Lately, I have noticed that my Gen Y colleagues have been spending more and more time pecking away at their mobile phones during the work day, (a boomer pet peeve that I have learned to live with). I assumed my millennial partners were exchanging one-liners or plotting cool parties with friends but in today’s Wall St. Journal, I learned that the person most often on the other end of the text is a mom.
Seems that twentysomething’s are g-chatting parents, mostly moms, as often as 20 times a day, just to dish on the sly or to share an indignity of office life. The article didn’t question whether daylong cubicle texting is a career-enhancing move but instead, asked whether the younger generation ought to be dumping work issues in mom’s lap rather than building independent problem-solving skills. After my initial eye-roll’s, I realized that I have actually embraced this digital reality and can even see the good in this changed office etiquette.
First things first. When I was climbing the corporate ladder (yes, and I walked barefoot to school in the snow), personal phone calls were NOT allowed. If Mom called, which she didn’t because she thought I would get in trouble, I would rush to hushed tones and hang up with promises of “I’ll call you tonight!” I’d been taught that the boss was paying for my attention to the job, not to my personal life.
But that was back when my workdays used to end at 6PM and when that same boss rarely, (make that never), called me at home at night. And there was no email. Can I say that again? There was no email. Today’s jobs aren’t 9 to 5 and haven’t been for years. Work summons us with the beep on the bedside table and haunts us with the last blink of night, while emails pile up on the pillow. So, with the workplace boundaries widened, the window for daytime personal duties opens. So I’ve decided I can get over my reflexive cringe at the sight of a clutched iPhone and admit that I like to text from my desk too–my husband, my friends, my to-do’s zip seamlessly in and out of my day. (Oh, how I would love to still have my Mom to text to!) Distracting? Yes. But helpful. And hard to kick. And I’m the boss, so why not? And if so, why not, others on the team?

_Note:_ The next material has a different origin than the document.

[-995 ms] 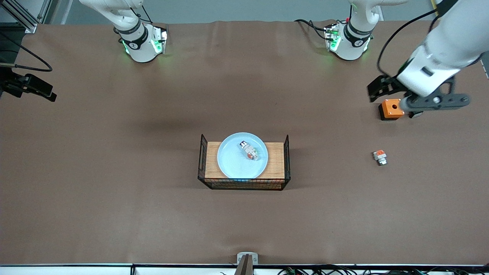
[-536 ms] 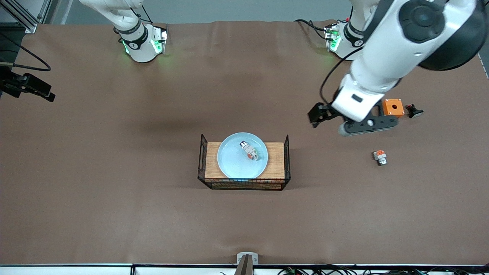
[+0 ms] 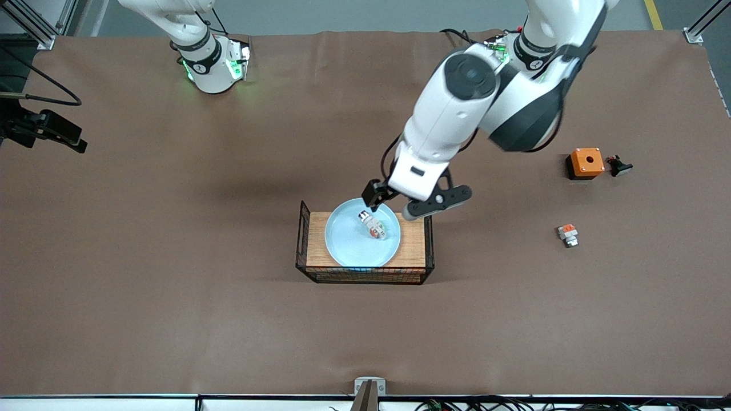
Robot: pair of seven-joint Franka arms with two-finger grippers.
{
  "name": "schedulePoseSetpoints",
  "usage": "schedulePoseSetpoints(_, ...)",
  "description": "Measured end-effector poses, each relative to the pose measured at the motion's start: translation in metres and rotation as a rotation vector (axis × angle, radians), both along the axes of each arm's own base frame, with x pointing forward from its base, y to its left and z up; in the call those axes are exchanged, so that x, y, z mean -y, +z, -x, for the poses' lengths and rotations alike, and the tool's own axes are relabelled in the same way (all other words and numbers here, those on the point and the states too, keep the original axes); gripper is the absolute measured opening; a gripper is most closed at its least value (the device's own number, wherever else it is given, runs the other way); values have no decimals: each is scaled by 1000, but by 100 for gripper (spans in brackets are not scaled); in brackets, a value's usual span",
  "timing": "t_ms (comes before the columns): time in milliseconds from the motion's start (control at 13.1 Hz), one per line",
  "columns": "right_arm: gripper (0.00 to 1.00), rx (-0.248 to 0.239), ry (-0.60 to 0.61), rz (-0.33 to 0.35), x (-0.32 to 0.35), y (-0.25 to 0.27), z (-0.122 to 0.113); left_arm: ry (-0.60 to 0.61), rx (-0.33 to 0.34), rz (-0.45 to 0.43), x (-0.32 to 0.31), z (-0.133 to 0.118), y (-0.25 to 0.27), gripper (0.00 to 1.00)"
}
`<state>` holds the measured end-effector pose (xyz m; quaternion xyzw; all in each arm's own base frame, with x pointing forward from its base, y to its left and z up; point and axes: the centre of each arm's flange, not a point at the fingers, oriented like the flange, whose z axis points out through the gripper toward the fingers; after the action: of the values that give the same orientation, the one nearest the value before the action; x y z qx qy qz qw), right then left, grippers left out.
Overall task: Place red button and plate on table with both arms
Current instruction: 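Reach the left gripper into the tray and grasp the red button, then lift the button with the left gripper while the right gripper reaches the plate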
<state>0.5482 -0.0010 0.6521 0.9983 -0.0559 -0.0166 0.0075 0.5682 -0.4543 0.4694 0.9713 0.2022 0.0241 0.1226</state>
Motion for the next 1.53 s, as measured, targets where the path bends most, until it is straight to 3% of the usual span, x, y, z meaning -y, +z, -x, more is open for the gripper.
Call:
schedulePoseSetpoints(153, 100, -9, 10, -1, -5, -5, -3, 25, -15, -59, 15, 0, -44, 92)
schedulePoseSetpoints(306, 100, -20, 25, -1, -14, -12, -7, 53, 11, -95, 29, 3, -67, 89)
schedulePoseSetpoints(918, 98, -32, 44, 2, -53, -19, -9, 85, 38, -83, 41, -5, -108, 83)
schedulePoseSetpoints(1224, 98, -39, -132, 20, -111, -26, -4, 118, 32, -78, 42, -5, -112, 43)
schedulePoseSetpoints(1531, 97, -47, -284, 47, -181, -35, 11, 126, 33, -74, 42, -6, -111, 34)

And while at first, I felt annoyed reading about young-un’s running to mom with every office bruise, on second thought, maybe it’s not a bad idea. While it’s critical that we learn coping and negotiation skills early on, there’s nothing wrong with turning to “the source” for advice. I know I talked to Mom every night about every little nick and achievement. One friend said to me that her daughter texts her the moment her lunch break begins, her cue to lay out all her morning frustrations. And my friend’s responses are usually wise: “Give it some time.” “Think about why that might have happened.” “Next time, try this approach.” Sound, thoughtful perspective or, one might say, skills training, which let’s face it, is rarely coming from the boss who can barely keep up with her/his own email avalanche. So, as long as the digital umbilical cord doesn’t extend into the performance appraisal session (“But she’s was so smart in fifth grade!!!”), I welcome the life line of Mom, AKA career coach. If the job gets done, I’m good with it. Ping away!